Although the government on Monday extended lockdown measures until April 8, Prime Minister Viktor Orban remains keen to relax curbs. He’s said that most stores may reopen as soon as next week and that a curfew may also be shortened to accommodate extended opening hours.
“Doctors find it incomprehensible how there can be communication about a re-opening so soon just when we should be talking about tightening and how to improve adherence to existing curbs,” Judit Toth, a vice president of the Hungarian Labor Union of Doctors, told ATV television on Monday.
Orban has said a relaxation of curbs can start once 2.5 million people have been inoculated, comprising the population aged 65 and over. Hungary may be able to administer at least the first shot to more than 2 million people as soon as Monday, the prime minister said on Facebook. The nation now has the European Union’s fastest inoculation rate after Malta.
The strategy is unlikely to work, according to Citigroup economist Eszter Gargyan, because the aggressive U.K. variant of Covid-19 -- the one that’s now prevalent in Hungary -- has led to a spike in hospitalizations in younger age groups.
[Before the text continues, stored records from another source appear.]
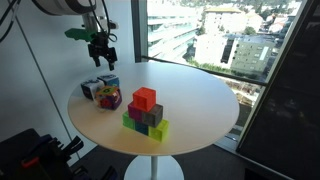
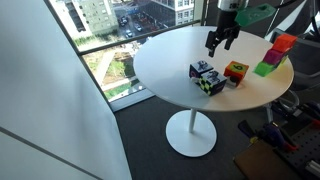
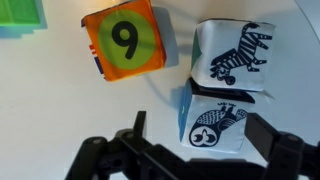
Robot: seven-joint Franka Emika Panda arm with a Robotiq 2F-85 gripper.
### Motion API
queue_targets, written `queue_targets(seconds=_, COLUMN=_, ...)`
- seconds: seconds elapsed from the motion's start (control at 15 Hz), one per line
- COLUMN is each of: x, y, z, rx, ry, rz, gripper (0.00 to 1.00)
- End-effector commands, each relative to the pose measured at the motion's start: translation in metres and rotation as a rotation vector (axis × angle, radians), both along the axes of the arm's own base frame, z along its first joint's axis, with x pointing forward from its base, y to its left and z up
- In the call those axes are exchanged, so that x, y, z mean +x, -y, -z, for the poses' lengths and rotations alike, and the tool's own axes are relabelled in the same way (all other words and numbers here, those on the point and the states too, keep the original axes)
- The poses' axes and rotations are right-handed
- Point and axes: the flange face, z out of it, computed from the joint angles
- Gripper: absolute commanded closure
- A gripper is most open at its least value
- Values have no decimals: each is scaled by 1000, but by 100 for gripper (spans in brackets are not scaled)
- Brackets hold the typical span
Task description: Pick up the block with d on it and put it on the block with l on it
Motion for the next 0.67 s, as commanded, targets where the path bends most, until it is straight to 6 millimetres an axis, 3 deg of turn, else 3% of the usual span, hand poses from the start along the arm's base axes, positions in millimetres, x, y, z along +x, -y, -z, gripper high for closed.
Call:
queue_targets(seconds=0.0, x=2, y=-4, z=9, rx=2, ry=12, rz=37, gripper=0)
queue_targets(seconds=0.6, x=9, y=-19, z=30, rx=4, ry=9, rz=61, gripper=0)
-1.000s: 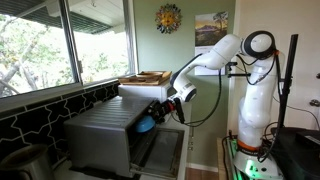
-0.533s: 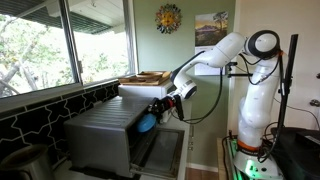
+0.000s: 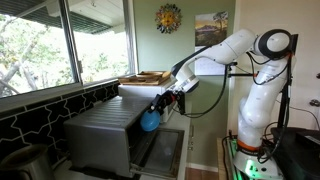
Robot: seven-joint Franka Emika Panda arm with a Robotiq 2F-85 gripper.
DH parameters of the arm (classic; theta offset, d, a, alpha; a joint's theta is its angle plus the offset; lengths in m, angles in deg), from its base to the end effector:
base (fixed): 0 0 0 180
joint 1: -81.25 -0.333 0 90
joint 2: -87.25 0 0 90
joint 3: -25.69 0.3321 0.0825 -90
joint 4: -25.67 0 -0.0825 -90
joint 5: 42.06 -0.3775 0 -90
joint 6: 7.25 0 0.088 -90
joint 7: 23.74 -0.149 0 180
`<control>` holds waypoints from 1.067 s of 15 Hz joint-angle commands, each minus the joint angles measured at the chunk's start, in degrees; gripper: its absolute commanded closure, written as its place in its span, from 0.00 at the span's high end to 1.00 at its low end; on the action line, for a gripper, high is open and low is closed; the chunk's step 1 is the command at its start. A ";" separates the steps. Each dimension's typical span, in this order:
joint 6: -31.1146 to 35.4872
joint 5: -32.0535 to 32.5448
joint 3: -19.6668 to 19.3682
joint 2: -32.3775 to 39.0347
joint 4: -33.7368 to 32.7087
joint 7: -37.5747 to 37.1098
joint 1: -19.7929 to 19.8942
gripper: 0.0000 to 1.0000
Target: Flip the blue bowl over
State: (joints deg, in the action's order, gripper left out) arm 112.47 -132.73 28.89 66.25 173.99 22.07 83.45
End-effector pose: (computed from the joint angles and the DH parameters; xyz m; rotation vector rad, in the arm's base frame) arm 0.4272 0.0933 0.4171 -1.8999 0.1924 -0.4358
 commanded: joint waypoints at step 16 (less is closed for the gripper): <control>2.79 38.06 5.02 -11.31 1.68 3.65 -6.16 0.01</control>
State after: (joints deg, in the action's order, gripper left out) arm 112.99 -99.99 33.11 57.81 174.62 25.04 79.42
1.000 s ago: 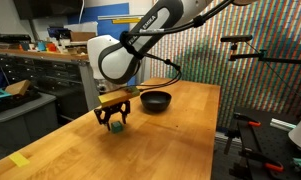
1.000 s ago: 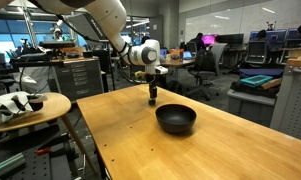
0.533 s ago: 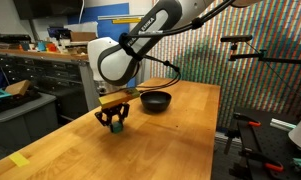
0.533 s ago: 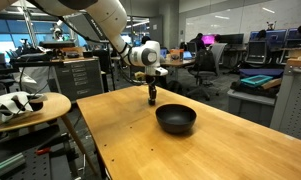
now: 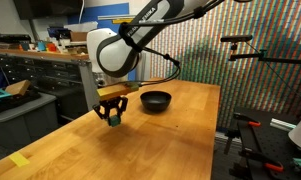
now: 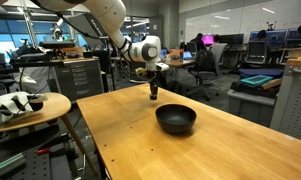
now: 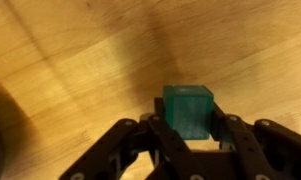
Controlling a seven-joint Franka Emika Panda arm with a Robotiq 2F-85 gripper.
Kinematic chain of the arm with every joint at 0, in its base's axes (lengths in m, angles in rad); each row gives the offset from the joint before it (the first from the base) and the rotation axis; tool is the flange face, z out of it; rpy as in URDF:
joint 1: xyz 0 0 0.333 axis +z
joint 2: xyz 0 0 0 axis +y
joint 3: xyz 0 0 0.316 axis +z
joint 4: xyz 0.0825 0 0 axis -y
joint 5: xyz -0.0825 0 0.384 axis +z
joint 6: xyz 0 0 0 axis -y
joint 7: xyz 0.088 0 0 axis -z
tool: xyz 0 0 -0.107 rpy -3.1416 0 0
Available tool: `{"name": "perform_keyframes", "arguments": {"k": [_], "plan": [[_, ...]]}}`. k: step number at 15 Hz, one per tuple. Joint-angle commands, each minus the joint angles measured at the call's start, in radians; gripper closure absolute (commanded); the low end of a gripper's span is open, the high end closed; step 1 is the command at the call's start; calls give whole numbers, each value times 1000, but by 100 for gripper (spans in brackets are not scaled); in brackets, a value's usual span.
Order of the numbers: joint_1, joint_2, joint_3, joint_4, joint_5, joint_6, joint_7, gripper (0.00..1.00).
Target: Put the green block in the black bowl
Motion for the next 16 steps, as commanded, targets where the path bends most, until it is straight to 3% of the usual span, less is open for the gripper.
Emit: {"name": "perform_keyframes", "arguments": {"k": [1, 10, 16], "plan": [[-2, -118, -28, -98, 15, 14, -7, 82], [-64, -356, -110, -348, -4, 60, 9, 82], [-109, -439, -150, -478, -15, 101, 31, 82]]}}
“This in our view suggests that the government may be either forced to postpone reopening at least a few more weeks or may be forced to impose another lockdown” in the second quarter “before vaccinations would allow broader reopening” in the summer, Gargyan said in a report on Monday.
Eastern Europe remains the world’s worst Covid hotspot, with 10 of the 11 countries with the highest death rates over the past week located in the region.
Poland, the region’s biggest country, reported 16,965 new coronavirus cases over the past 24 hours, a 16% increase from a week ago when the government announced a tightening of curbs.